# Question Agents' learning is stuck - unsure how to approach issue.

Discussion in 'ML-Agents' started by MihaelDiklic, Aug 3, 2021.

1. ### MihaelDiklic

Joined:
Apr 7, 2021
Posts:
11
INTRO:
I'm making a game for my college final, which is supposed to be a 2D Dead by Daylight-esque game, in which the survivors are agents of a neural network, and the killer is the player. In 8 hours of training, the killer manages to win around 1000+ games, while the survivors only manage to win around 100+ of games, and the killer isn't all that good itself.

THE PROBLEM:
The survivors' neural network stops learning at some point (even though the learning rate schedule is constant), while still being unable to produce the expected level of results.

THE SETUP AND THE DATA:
The current survivors' task is to locate 3 objectives, pick them up and drop them off at a drop-off zone. The survivors' neural network is using the poca trainer type, since there are 3 agents working in a team together. The survivors' rewards are:
• (Agent reward) Each time they touch a wall = -0.01
• (Agent and group reward) Object pick-up = +0.5
• (Agent and group reward) Object drop-off = +0.5
• (Agent and group reward) Death = -0.5
• (Group reward) Win = +5
• (Group reward) Lose = -5
• (Group reward) No winner/loser = -2.5
The observations being given to each survivor (manually) are:
• Agent x and y velocity (normalized)
• Each other (only if visible) survivors' x and y velocity, a dot value representing whether they are in front/behind of the agent, and a dot value representing whether they are to the left/right of the agent
• Two dot values per each objective representing whether the objective is in front/behind and to the left/right
• Two dot values for the drop off zone, representing whether the zone is in front/behind and to the left/right of the agent
• Two dot values for the (only if visible) killer representing whether the killer is in front/behind and to the left/right of the agent
• Whether the agent is holding an item (they can't pick up more than one item before dropping it off)
A survivor or killer is only visible to a survivor if they enter their cone of detection.
Other observations being given to the survivors' are through the use of RayPerceptionSensors 2D, which can only detect walls.
There are 3 continuous actions the survivors can make:
• How much force to apply to itself on the X axis (for movement)
• How much force to apply to itself on the Y axis (for movement)
• How much to rotate itself by on the Z axis
I am also using a neural network to play the killer when training the game, since using an actual player to train the network would be a lot slower. The performance of the killer also leaves a lot to be desired, but it is more successful than the survivors due to having a simpler goal, and it is only used for training, so it is of much less concern.

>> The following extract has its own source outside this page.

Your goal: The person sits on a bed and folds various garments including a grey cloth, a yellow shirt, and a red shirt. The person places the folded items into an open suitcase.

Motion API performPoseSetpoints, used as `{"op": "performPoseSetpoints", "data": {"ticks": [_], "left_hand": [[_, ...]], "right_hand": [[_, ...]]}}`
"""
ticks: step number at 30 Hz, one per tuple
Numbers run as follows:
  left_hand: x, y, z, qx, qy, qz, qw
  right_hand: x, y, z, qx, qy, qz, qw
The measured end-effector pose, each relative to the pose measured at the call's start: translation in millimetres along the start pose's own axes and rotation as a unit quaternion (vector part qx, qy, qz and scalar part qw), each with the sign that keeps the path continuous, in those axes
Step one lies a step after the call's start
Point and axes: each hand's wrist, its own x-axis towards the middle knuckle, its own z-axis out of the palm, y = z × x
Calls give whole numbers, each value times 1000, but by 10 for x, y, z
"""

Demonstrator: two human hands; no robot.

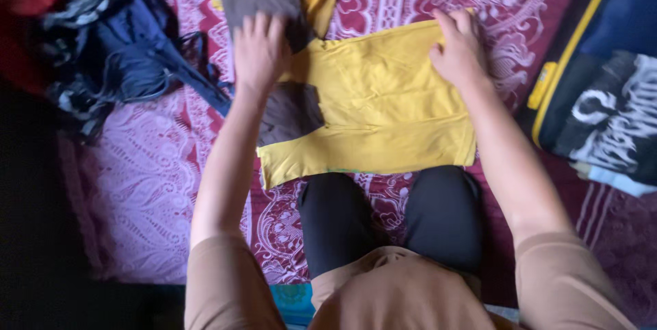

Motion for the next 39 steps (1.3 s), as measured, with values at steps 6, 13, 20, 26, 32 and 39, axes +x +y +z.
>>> {"op": "performPoseSetpoints", "data": {"ticks": [6, 13, 20, 26, 32, 39], "left_hand": [[646, 131, 211, 111, -38, 43, 992], [262, -120, -158, 167, -96, 25, 981], [-870, -46, -1043, -155, -30, 75, 985], [-1692, 294, -1144, -124, -14, 46, 991], [-2145, 601, -972, -122, -14, 42, 992], [-2481, 736, -872, -119, -99, 32, 987]], "right_hand": [[176, -75, -177, -158, 4, -30, 987], [-312, -184, -530, -150, 42, -80, 985], [-1046, -235, -387, -104, 62, -72, 990], [-1468, -257, -242, -118, 87, -78, 986], [-1724, -259, -314, -140, 126, -77, 979], [-2020, -244, -288, -152, 95, -85, 980]]}}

The trainer configuration I am using to train the network is attached at the bottom as a .txt file. I have tried playing around the config, but it didn't produce any more favorable results than these.
The environment I'm training my NNs in completely randomizes itself each episode.
The graphs generated by tensorboard are attached at the bottom as pictures as well.

THE QUESTIONS:

How do I approach this issue? Should I split my agents into multiple agents, creating a hierarchy of high level agents with their own brains which feed their outputs as observations to low level agents? Somehow that feels like too complex of a solution, for a problem that doesn't seem all that complicated.
I've taken a look at the examples provided, focusing mostly on the Dungeon Escape example, and it uses so few observations to achieve a lot. I understand my problem is complex, but is it really that complex? What are your guys' ideas and suggestions? Please help!

#### Attached Files:

File size:
1.9 KB
Views:
85
File size:
76 KB
Views:
207
File size:
82.7 KB
Views:
201
• ###### policyGraphs.png
File size:
117.1 KB
Views:
208

Joined:
Dec 31, 2017
Posts:
472
Have you tried with a heuristic that emulates player behavior instead? This should give you better insight into the the survivor agents' training progress. You would be able to control the killer agent's skill level / the difficulty survivor agents are training against.
Is agent movement constrained to world x/y axes? Or can it move with respect to its own forward direction / z-axis rotation? If it's the latter, then I would localize all observations, so they are in the agent's local frame of reference.

Try simplifying all your dot value observations to normalized angles: SignedAngle(forward, object_position - agent_position) / 180. So that you'll have a single float per observed direction which is also linear, rather than sinusoidal.
Alternatively, you can test if visual / grid observations yield better results than direction values.

3. ### MihaelDiklic

Joined:
Apr 7, 2021
Posts:
11
I haven't tried using heuristics as the player to train the survivors, but I will give it a go. However I feel like this won't really solve the issue, since the main issue with the players' performance isn't that the killer kills them too quickly, it's more so the fact that they struggle with picking up and dropping off objectives. I will attach a video to showcase the agents' brains after training in a minute.

The agents' movement is constrained to the world x/y axis', so no need for normalization there, but I have measured the agents' min and max velocity in order to normalize that.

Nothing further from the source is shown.